Yvonne only arrived in New Jersey a few weeks ago, and she is still uncomfortable venturing outside on her own. Her family is the first from DRC to be settled in the town. She and her husband have one friend from DRC who lives in Virginia, but they haven’t spoken with him yet. The other Congolese refugees who flew with them to the U.S. are now spread out across the country.
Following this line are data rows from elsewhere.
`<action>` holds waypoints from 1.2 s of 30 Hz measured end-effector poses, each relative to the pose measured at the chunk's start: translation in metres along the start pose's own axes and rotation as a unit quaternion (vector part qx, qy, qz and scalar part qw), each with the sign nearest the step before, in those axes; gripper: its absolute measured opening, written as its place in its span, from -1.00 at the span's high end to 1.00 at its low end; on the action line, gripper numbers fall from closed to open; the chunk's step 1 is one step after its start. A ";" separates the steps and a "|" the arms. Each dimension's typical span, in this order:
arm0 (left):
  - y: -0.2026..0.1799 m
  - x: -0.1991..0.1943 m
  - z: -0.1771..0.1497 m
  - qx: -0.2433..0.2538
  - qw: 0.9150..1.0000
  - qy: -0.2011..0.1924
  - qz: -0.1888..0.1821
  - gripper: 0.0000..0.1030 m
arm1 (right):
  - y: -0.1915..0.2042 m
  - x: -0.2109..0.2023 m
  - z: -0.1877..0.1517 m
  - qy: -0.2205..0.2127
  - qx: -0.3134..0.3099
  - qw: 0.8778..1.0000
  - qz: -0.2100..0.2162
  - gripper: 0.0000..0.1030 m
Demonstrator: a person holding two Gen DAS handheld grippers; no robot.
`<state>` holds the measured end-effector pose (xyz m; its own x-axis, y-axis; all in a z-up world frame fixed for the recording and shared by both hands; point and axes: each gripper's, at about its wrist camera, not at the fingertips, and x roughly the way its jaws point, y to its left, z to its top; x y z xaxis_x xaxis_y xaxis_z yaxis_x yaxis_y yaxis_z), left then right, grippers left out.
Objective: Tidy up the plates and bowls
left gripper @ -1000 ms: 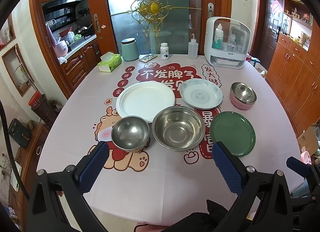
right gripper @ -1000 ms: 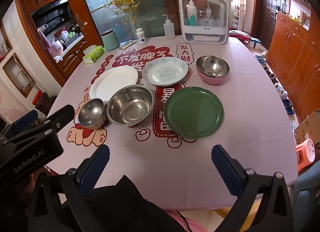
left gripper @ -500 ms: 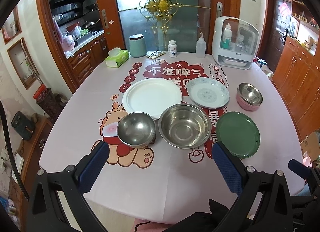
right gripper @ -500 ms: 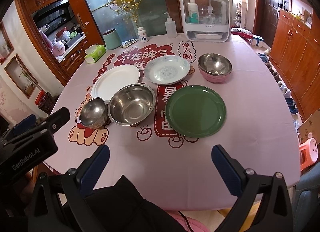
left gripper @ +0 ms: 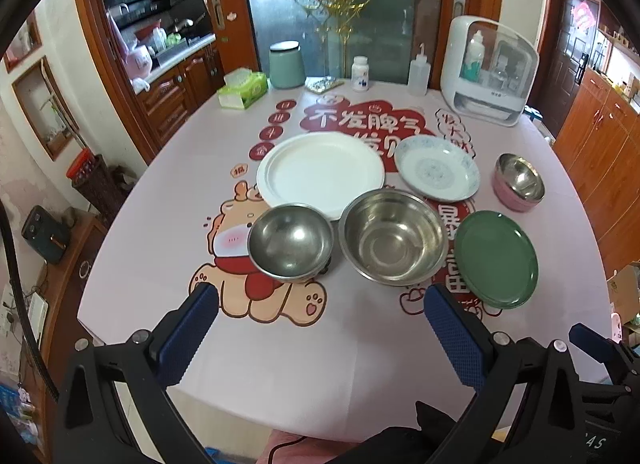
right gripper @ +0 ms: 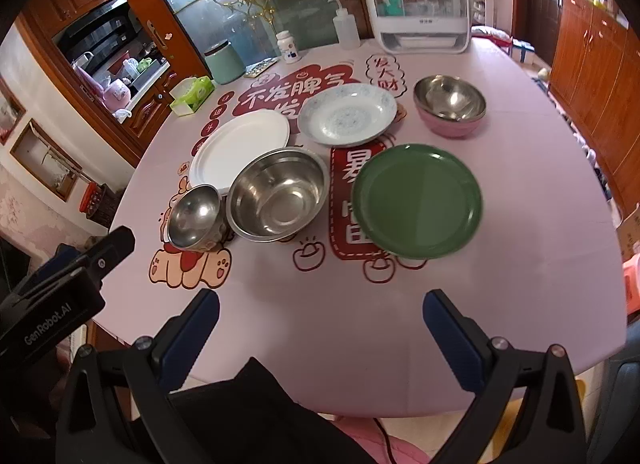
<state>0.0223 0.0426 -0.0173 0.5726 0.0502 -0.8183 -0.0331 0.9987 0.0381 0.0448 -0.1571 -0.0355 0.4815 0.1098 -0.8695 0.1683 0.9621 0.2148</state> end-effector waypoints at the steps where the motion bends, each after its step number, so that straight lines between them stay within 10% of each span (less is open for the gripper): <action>1: 0.004 0.005 0.001 -0.002 1.000 0.006 -0.002 -0.98 | 0.002 0.003 0.001 0.003 0.003 1.000 0.002 -0.98; 36: 0.135 0.186 0.143 -0.017 0.996 0.090 -0.002 -0.98 | 0.047 0.113 0.142 -0.042 0.095 0.994 -0.042 -0.96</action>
<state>0.2417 0.1878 -0.0822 0.4166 0.0418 -0.9081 -0.0602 0.9980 0.0183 0.2293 -0.1347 -0.0600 0.5278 0.0030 -0.8494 0.3666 0.9013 0.2310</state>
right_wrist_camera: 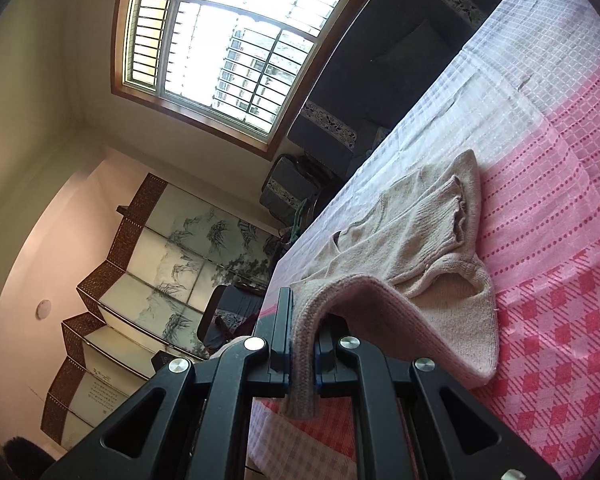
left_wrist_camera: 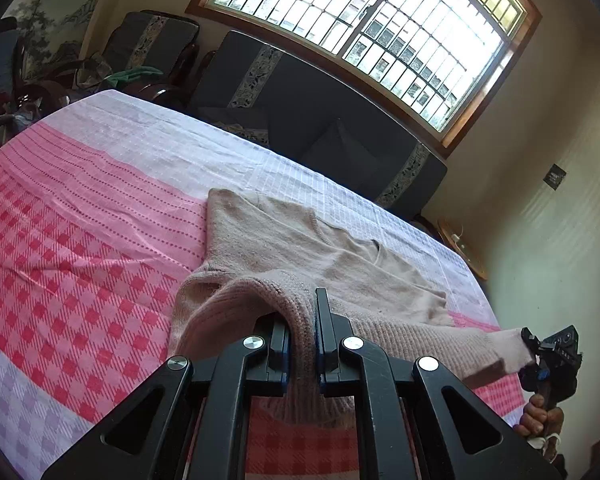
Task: Fold small clothes
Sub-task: 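Lift the ribbed hem with both grippers and fold it toward the collar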
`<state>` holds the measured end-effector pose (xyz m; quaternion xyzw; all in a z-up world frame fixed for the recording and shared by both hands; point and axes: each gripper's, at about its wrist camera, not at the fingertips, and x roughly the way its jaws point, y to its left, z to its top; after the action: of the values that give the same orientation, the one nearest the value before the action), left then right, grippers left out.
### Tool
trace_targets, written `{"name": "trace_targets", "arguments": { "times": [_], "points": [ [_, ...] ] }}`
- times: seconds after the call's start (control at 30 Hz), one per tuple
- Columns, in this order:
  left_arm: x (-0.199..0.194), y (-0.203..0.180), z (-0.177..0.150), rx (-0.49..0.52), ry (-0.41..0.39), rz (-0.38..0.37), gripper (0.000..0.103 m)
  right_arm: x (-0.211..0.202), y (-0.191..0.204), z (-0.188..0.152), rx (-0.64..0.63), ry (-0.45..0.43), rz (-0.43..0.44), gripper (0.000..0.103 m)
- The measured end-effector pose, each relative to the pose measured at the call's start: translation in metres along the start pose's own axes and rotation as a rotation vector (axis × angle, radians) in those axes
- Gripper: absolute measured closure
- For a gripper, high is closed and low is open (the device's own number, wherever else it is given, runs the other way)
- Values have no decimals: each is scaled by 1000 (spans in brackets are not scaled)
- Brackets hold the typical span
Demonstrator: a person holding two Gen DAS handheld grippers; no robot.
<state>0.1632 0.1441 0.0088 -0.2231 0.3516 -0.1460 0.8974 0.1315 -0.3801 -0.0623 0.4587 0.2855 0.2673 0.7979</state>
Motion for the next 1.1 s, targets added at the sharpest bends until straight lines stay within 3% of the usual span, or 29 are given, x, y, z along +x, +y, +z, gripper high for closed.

Discovering foods from home, like cassava, helps Yvonne to feel more settled in her new home. Once she purchases a rolling pin, she can make chipati, the flat bread that is ubiquitous in East Africa. Yvonne says that she plans to take care of her children and maybe also to take care of other children, to open a daycare. Emmanuel has already started to look for work, and hopes one day to be able to take care of the elderly. Like many who have come to the U.S. before, their focus is on a better future for their children. As soon as they receive vaccinations and health certificates, Sonia and Benjamin and George will start school in town.
“For now,” Yvonne says, “I feel okay. I am happy as there were many problems in Kampala. We have been welcomed very well.”